A federal committee responsible for coordinating U.S. exports failed to report and compile crucial information, according to a report released Wednesday from the Government Accountability Office.
This comes about three years after President Obama launched the National Export Initiative aimed at doubling U.S. exports over five years. The Trade Promotion Coordinating Committee assesses resources, needs and plans for federal exports.
“The interagency [TPCC] neither reports nor compiles information on how federal export promotion resources align with government-wide priorities,” said the GAO report.
“As a result, decision makers lack a clear understanding of the total resources dedicated across the country and around the world by TPCC member agencies to priority areas, such as increasing exports by small- and medium-sized businesses.”
Obama’s 2010 initiative prioritized small and medium-sized businesses that faced challenges in selling their products and services abroad, including a lack of information and difficulty obtaining financing.
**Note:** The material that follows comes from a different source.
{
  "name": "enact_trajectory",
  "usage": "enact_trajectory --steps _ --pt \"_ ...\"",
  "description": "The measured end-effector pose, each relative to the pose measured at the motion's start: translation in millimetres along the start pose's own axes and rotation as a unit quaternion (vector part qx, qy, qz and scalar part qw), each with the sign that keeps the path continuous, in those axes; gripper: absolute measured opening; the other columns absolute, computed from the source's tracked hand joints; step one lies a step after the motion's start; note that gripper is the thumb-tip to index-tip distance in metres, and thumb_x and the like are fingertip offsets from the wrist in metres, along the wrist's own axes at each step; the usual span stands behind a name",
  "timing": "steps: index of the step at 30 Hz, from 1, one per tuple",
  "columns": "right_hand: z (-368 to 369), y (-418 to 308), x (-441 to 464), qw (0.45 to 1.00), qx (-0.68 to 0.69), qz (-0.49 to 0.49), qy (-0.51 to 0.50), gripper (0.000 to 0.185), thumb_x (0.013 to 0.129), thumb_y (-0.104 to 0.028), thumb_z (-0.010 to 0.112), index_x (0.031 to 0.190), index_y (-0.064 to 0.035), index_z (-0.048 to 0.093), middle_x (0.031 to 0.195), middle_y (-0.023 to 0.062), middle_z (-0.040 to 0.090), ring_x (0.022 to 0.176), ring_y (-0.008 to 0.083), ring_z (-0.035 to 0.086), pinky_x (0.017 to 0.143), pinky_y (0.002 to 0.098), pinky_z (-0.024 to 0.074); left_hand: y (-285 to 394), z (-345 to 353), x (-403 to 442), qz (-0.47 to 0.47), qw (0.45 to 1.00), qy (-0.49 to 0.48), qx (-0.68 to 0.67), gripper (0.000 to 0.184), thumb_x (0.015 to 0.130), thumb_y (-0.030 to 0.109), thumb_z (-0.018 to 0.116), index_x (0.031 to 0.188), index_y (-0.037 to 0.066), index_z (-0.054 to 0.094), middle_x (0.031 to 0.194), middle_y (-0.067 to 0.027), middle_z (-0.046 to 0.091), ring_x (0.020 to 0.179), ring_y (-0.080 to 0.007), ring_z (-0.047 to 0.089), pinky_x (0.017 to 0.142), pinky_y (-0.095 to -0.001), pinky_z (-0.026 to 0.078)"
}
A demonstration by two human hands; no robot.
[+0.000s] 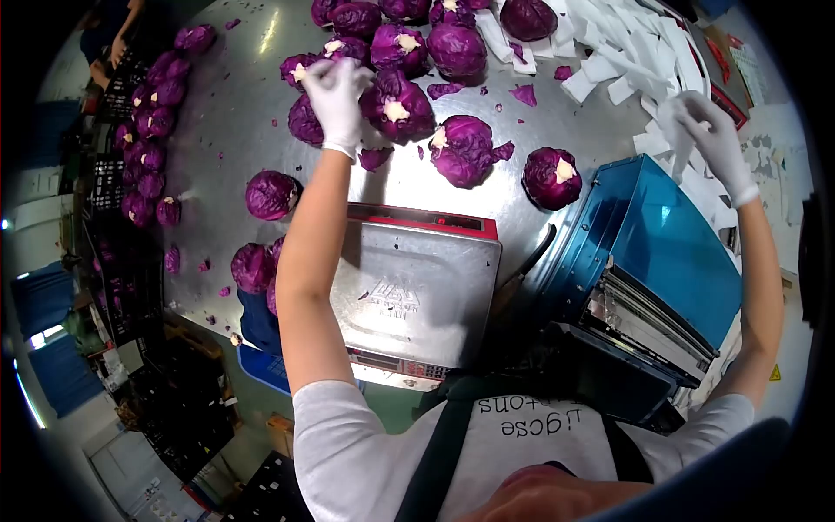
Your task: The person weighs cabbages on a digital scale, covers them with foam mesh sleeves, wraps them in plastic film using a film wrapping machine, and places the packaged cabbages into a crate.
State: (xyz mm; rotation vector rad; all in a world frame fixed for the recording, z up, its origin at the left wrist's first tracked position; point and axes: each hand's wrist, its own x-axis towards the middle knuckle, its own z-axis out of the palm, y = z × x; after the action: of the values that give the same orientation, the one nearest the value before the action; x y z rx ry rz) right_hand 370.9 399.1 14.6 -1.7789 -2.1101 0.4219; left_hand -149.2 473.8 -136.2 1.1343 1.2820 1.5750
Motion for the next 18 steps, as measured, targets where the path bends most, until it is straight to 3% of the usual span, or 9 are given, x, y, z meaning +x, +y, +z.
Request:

Still, exports are on the rise.
Last week the Department of Commerce said U.S. exports grew to $191 billion in June, up from $187 in May. In the first six months of 2013 exports totaled $1.12 trillion, while imports to the U.S. fell by $13.1 billion during the same period.
The GAO report said that while the TPCC issued reports that outlined government-wide priorities and progress, they failed to discuss how resources are allocated. The last time the committee publicly reported a summary budget was in 2008.
“Despite the current emphasis on export promotion as a high-priority goal, recent strategies have provided less information on budget resources than have previous strategies,” the report said.
The report also said the TPCC had a difficult time identifying duplicative federal programs because the committee didn’t completely understand the costs of implementing them and the activities they support.
The TPCC said that while it generally agrees with the recommendations, the committee has little authority over budget reporting and resource distribution for the agencies it oversees. It cited the U.S. Agency for International Development’s decision to omit itself from the TPCC process as an example.
“This GAO report is further verification that federal trade agencies need better collaboration between our export programs so that small businesses can pursue new markets internationally,” said Rep. Sam Graves (R-Mo.), chairman of the House Small Business Committee. “Many of the federal assistance trade programs overlap and offer duplicative services, including mirroring the same efforts as many individual state trade offices.”